学界研究曾国藩的思想体系,往往对其政治思想、经济思想、学术思想、军事思想、外交思想等领域倍加重视,所出成果也主要集中于此。在曾国藩教育思想的领域,对其教育思想进行宏观把握者较少,众多的研究是着力于家庭教育方面,对其近代教育思想的探讨尤少,纵有论述,论者也多从教育目的、教育内容、教育原则与方法等角度提及曾国藩的近代教育思想,但未有更深入的论证。从曾国藩的生平来看,其后半生的理学经世实践对时人的影响最深,这种经世实践的思想与其开创近代洋务事业的活动密不可分。因此,探讨曾国藩对近代社会的影响,不能不涉及到他的近代教育思想。本文试图就此问题展开论述。
一、 曾国藩近代教育思想形成的背景
曾国藩洋务思想的产生,与他所处的时代密切相关。曾国藩所处的时代,正是康乾盛世过后,开始走下坡路的封建末世,千疮百孔,危机四伏。在外强交逼,祸在眉睫之际,统治者身处危机而不自知,依然混混噩噩,虚骄自大。清政府充斥着“除富贵而外不知国计民生为何事,除私党而外不知人材为何物”的蒙昧昏庸者。1840年,鸦片战争爆发。两年后,清王朝被迫签订不平等条约,中国闭关自守的国门被打破,自给自足的封闭状态一去而不复返,尽管有少数开明的知识分子,对清政府鸦片战争的败局知耻后勇,提出“开眼看世界”、“师夷长技以制夷”等主张,但鸦片战争后长达二十年的时间里,先知先觉者如林则徐、魏源等人的主张,几乎对统治者未产生丝毫的影响。
到19世纪六十年代,再次经历西方列强对中国的肆意蹂躏后,清政府才真正开始了求强御侮的行动。第二次鸦片战争后,《北京条约》的签订,使清廷朝野上下几乎“人人有自强之心,亦人人为自强之音”。位居中枢的奕、文祥等人率先行动,要求改弦更张,寻求自强之道,“探原之策,在于自强,自强之术,必先练兵。”[1]又谓“治国之道,在乎自强,而审时度势,则自强以练兵为要,练兵又以制器为先。”[2] “夫中国之宜谋自强,至今日而已亟矣。识时务者,莫不以采西学、制洋器为自强之道。”[3]第二次鸦片战争后,曾国藩身处这样的时代与社会氛围,不能不为“千年未有之变局”而深受触动。特别是在他镇压太平军的后期,亲眼见到了西洋武器的先进与军事的强大后,自然而然地萌发了“师夷”、“制夷”的思想,提出了“师夷智以造炮制船”的主张。此后,曾国藩还多次指出:发展洋务,“制造船炮,为中国自强之本”。其自强御侮的目的,十分的明确而又强烈。

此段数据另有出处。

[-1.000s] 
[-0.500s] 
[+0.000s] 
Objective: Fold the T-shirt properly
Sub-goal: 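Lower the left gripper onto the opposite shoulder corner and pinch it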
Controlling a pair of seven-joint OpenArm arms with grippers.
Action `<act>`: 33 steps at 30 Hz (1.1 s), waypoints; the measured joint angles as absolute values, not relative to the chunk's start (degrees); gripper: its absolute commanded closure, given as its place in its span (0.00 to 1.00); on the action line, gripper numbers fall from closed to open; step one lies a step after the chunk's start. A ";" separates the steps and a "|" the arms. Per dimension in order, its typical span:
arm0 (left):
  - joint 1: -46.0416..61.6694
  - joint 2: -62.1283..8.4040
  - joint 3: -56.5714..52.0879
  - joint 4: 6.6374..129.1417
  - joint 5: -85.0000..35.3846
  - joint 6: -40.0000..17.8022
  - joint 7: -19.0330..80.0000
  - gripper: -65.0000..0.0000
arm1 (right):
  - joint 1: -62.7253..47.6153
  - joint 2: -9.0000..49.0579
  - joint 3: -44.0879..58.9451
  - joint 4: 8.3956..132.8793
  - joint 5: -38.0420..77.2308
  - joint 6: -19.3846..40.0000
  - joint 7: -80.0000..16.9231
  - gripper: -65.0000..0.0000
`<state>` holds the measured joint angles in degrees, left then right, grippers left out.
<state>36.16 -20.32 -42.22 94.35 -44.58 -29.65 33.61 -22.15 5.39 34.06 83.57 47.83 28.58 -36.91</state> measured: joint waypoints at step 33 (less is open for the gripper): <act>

曾国藩近代教育思想的形成,也与他治学的理念暗合。鸦片战争前后,以龚自珍、魏源、林则徐等有识之士为代表的经世致用之学开始在思想界崛起,而修习程朱理学的唐鉴、倭仁等人,均不同程度地注意到经世致用,在鸦片战争以后形成一股声势不大,但却影响深远的理学经世思潮。曾国藩则是理学经世思潮的集大成者和躬身实践者。曾国藩虽然信奉程朱理学,但对其他学派却并无门户之见,而主张博采众长,调和汉宋。正如他所说的:“国藩一宗宋儒,不废汉学” [4],且“国藩常谓性命之学,五子为宗;经济之学,诸史咸备,而渊源全在六经” [5]。在出任直隶总督后,明确宣告士子“为学之术有四”,将儒学划分为义理、考据、辞章、经济四门,并明确地划分了四门学问的界限:“义理者,在孔门为德行之科,今世目为宋学者也。考据者,在孔门为文学之科,今世目为汉学者也。辞章者,在孔门为言语之科,从古艺文及今世制艺诗赋皆是也。经济者,在孔门为政事之科,前代典礼、政书,及当世掌故皆是也。”[6]并把“经济之学”看作“四者阙一不可”的独立门类。实际上,在他向理学家唐鉴问学之时,唐鉴明确告诉他为学只有义理、考据、辞章三门,经济之学包括在义理之中。曾国藩注重“经世”的态度,使得他终于突破了前人的条框,超越了他的师友,在学术理念上迈出了重要一步,成为其后近代教育思想萌发的先声。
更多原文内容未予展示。